O futebol é filho do espírito do tempo. As transformações sociais, que mudaram as condições em que vivemos em sociedade, ultrapassaram também as fronteiras do jogo. Em um mundo em que a lógica de mercado deixou de operar, exclusivamente, dentro dos limites da economia, e se alastrou por outras esferas da vida cultural, inclusive, criando novos modos de “ser” e subjetividades, o jogo de bola, consecutivamente, deixou de ser o que já foi um dia.
As mudanças são várias. Desde os primórdios da profissionalização, quando os operários ingleses começaram a ser contratados para jogar futebol, os clubes já haviam compreendido que, a partir daquele momento, seriam obrigados a gerar valor para pagar quem eles quisessem que estivesse em campo. Entretanto, atualmente, esse processo foi radicalizado e a cultura desportiva foi sobreposta pela economia de mercado. Nesse sentido, há uma distorção entre meios e fins: os resultados importam, sobretudo, como forma de maximização de rendimentos, o novo objetivo final das entidades esportivas. Do mesmo modo, o torcedor fanático é, progressivamente, expulso das arenas modernas, sendo substituído por consumidores, em partidas que são convertidas em espetáculos para ampliar exponencialmente a arrecadação de recursos.

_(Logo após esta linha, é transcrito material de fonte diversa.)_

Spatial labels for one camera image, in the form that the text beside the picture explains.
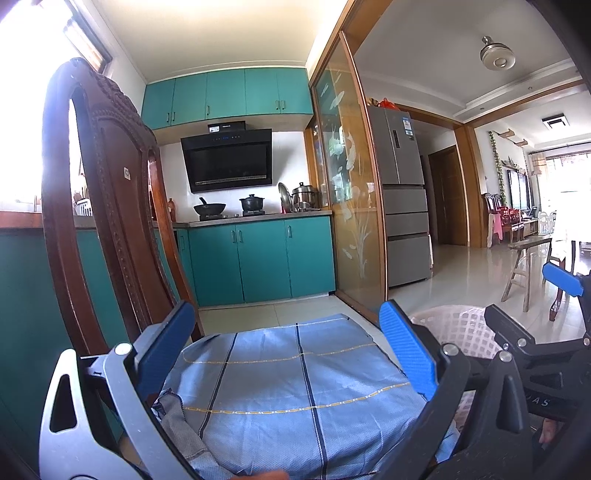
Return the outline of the person's right hand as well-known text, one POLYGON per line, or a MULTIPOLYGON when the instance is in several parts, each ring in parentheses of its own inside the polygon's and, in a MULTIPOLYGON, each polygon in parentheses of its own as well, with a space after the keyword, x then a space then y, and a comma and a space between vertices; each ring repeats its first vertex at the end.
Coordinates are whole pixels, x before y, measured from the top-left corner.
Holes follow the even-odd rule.
POLYGON ((564 423, 556 420, 545 418, 540 428, 539 444, 549 445, 562 429, 564 423))

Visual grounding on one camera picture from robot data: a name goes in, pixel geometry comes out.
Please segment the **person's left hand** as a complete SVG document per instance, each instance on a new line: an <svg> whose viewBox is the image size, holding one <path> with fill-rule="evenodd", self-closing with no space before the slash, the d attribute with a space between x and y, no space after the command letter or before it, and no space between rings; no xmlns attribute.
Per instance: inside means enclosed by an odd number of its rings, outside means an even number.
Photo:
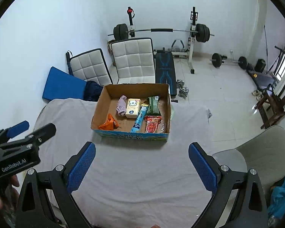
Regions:
<svg viewBox="0 0 285 228"><path fill-rule="evenodd" d="M17 208L19 193L15 189L15 187L20 186L17 175L13 175L9 182L10 182L9 185L11 185L11 191L10 191L11 200L9 201L6 198L5 191L6 191L7 186L4 185L3 187L0 187L0 210L4 208L5 204L9 204L13 206L13 208Z"/></svg>

Além disso, o surgimento de um novo padrão produtivo e tecnológico, que transfigurou as relações de trabalho e a sociabilidade em geral, também causou o nascimento de outro jogo-jogado. O fenômeno da aceleração social, uma resultante dessas transformações, particulariza-se no limite das quatro linhas através da compressão espaço-temporal em que a peleja contemporânea se desdobra. Cada vez mais, o tempo em que um jogador fica com a bola no pé é reduzido, provocando um futebol de poucos toques, de maior intensidade e rapidez, e com novas exigências físicas. São essas as mudanças responsáveis por ressignificar o sentido do que, hoje, é “alta performance”.
Dessa maneira, na produção de novos modos de “ser” e subjetividades, a aceleração social também perturba a nossa sensibilidade. Em uma sociedade onde as pessoas gastam horas a fio passando o dedo em uma tela, com os olhos vidrados em um fluxo contínuo de estímulos que sequer temos capacidade cognitiva para absorver, qualquer coisa que imponha uma experiência em compasso de espera e pausa é considerada desinteressante. Por isso, o jogo não pode ficar atrás do frenesi ansioso ocasionado pela timeline das redes sociais.
A consequência desse processo é um futebol esvaziado em seu aspecto lúdico. Há um desencantamento em curso, em razão da hegemonização da lógica econômica, no mundo da vida e no mundo esportivo. Portanto, se há alguma intenção em criticar o ludopédio comumente adjetivado como “moderno”, é necessário que deixemos de mirar em espantalhos.
O futebol não será outro enquanto a sociedade que vivemos for a mesma.